TASK DETAILS: Which lines of the listing below contain the word "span"? Copy each of them.

INPUT DATA:
--

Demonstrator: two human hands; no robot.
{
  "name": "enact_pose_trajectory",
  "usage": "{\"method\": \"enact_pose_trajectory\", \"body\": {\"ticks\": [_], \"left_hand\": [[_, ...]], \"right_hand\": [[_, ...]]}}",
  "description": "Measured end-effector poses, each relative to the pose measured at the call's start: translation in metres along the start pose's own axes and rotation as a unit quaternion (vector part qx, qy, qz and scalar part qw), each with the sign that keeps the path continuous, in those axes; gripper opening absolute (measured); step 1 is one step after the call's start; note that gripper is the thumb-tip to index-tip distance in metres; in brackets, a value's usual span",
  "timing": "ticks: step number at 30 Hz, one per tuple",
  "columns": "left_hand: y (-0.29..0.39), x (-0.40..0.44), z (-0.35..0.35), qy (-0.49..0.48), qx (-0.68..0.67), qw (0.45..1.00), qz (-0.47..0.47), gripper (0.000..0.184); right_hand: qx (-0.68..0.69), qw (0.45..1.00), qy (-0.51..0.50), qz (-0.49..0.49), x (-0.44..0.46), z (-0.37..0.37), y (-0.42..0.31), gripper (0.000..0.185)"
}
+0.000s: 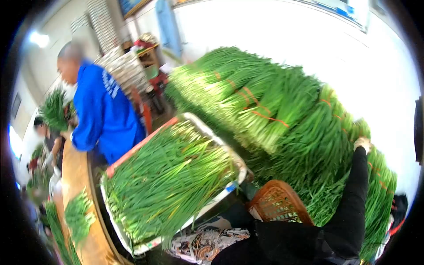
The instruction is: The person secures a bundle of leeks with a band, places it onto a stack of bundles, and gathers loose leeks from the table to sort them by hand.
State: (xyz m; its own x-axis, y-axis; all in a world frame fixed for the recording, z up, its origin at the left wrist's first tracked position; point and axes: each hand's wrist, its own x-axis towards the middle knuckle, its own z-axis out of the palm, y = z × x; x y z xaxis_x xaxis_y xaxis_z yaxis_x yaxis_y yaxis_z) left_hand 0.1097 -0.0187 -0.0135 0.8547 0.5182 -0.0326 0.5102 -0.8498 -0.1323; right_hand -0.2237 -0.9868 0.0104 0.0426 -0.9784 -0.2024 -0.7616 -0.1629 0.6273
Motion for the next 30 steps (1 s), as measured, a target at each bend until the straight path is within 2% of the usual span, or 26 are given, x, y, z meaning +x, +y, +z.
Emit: {"method": "enact_pose_trajectory", "body": {"ticks": [1,2,3,4,5,6,7,8,9,10,11,12,13,14,15,16,17,19,20,22,23,26,27,28,30], "left_hand": [[-0.012,0.008,0.012,0.020,-0.005,0.999,0.038,0.057],[-0.001,0.003,0.003,0.022,0.060,0.998,0.026,0.057],[0.001,0.004,-0.004,-0.005,0.038,0.999,0.014,0.057],[0.007,0.003,-0.011,-0.015,0.040,0.999,-0.012,0.057],[0.012,0.003,-0.020,-0.014,0.005,1.000,-0.004,0.057],[0.015,0.005,-0.025,-0.011,-0.032,0.999,-0.001,0.058],[0.013,0.006,-0.020,-0.005,-0.069,0.998,-0.001,0.059],[0.000,0.007,-0.003,0.004,-0.105,0.994,-0.003,0.059],[-0.025,0.031,0.034,-0.004,-0.370,0.929,-0.032,0.061],[-0.028,0.034,0.052,0.073,-0.034,0.997,0.005,0.061],[-0.021,0.025,0.036,0.081,0.024,0.996,0.009,0.060],[-0.028,0.034,0.054,0.128,0.026,0.991,0.008,0.058],[-0.031,0.035,0.059,0.160,0.015,0.987,0.018,0.054],[-0.031,0.034,0.060,0.184,0.042,0.982,0.029,0.054],[-0.036,0.033,0.057,0.180,0.015,0.983,0.043,0.056],[-0.035,0.033,0.061,0.201,0.053,0.978,0.034,0.059],[-0.035,0.030,0.056,0.200,0.068,0.975,0.060,0.059],[-0.030,0.025,0.045,0.214,-0.004,0.976,0.051,0.061],[-0.028,0.024,0.041,0.120,-0.064,0.990,0.019,0.062],[-0.030,0.028,0.051,0.188,-0.027,0.981,0.035,0.061],[-0.028,0.023,0.037,0.158,-0.067,0.985,0.024,0.060],[-0.032,0.025,0.028,0.205,-0.182,0.961,0.025,0.053],[-0.035,0.023,0.025,0.195,-0.207,0.958,0.030,0.051],[-0.034,0.024,0.030,0.225,-0.171,0.959,0.023,0.049],[-0.029,0.021,0.035,0.170,-0.259,0.951,-0.011,0.047]], "right_hand": [[0.113,0.985,0.068,0.108,-0.025,-0.040,-0.022,0.052],[0.229,0.941,0.132,0.210,-0.051,-0.084,-0.050,0.050],[0.357,0.913,0.150,0.125,-0.020,-0.101,-0.057,0.046],[0.310,0.923,0.225,0.045,-0.091,-0.166,-0.090,0.043],[0.246,0.904,0.335,-0.098,-0.045,-0.166,-0.117,0.048],[0.296,0.875,0.339,-0.176,-0.103,-0.212,-0.150,0.051],[0.301,0.822,0.376,-0.306,-0.123,-0.237,-0.184,0.051],[0.245,0.786,0.384,-0.419,-0.118,-0.256,-0.228,0.054],[0.185,0.780,0.369,-0.470,-0.190,-0.286,-0.259,0.055],[0.186,0.798,0.259,-0.511,-0.281,-0.320,-0.282,0.052],[0.081,0.644,0.452,-0.611,-0.309,-0.319,-0.315,0.046],[0.158,0.572,0.381,-0.709,-0.360,-0.324,-0.338,0.045],[0.098,0.592,0.324,-0.731,-0.420,-0.333,-0.354,0.047],[0.064,0.480,0.316,-0.816,-0.454,-0.330,-0.375,0.046],[0.005,0.423,0.309,-0.852,-0.493,-0.328,-0.391,0.048],[-0.036,0.341,0.320,-0.883,-0.530,-0.323,-0.402,0.051],[-0.079,0.290,0.292,-0.908,-0.565,-0.315,-0.420,0.050],[-0.115,0.199,0.245,-0.942,-0.634,-0.297,-0.441,0.050],[-0.158,0.170,0.251,-0.940,-0.668,-0.287,-0.446,0.051],[-0.221,0.133,0.192,-0.947,-0.731,-0.271,-0.459,0.051],[-0.248,0.117,0.160,-0.948,-0.756,-0.263,-0.468,0.049],[-0.278,0.103,0.161,-0.941,-0.819,-0.261,-0.481,0.046],[-0.234,0.071,0.141,-0.959,-0.826,-0.257,-0.490,0.042],[-0.224,0.082,0.094,-0.967,-0.835,-0.257,-0.494,0.038],[-0.201,0.107,0.042,-0.973,-0.844,-0.252,-0.505,0.038]]}}
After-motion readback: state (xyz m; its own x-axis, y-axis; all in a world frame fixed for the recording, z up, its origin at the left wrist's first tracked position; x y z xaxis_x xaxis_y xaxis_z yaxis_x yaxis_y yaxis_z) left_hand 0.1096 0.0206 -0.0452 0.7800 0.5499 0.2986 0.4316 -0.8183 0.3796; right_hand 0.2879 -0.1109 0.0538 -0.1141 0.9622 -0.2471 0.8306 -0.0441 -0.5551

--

TASK OUTPUT:
  "description": "Measured end-effector poses, each relative to the pose measured at the call's start: translation in metres along the start pose's own axes and rotation as a unit quaternion (vector part qx, qy, qz and scalar part qw), each with the sign that keeps the path continuous, in those axes; gripper opening absolute (measured); step 1 is one step after the call's start; note that gripper is the thumb-tip to index-tip distance in metres; in brackets, a value's usual span",
Motion for the next 30 steps (1 s), as measured, a target at each bend until the straight path is within 2% of the usual span, or 26 are given, x, y, z meaning +x, +y, +z.

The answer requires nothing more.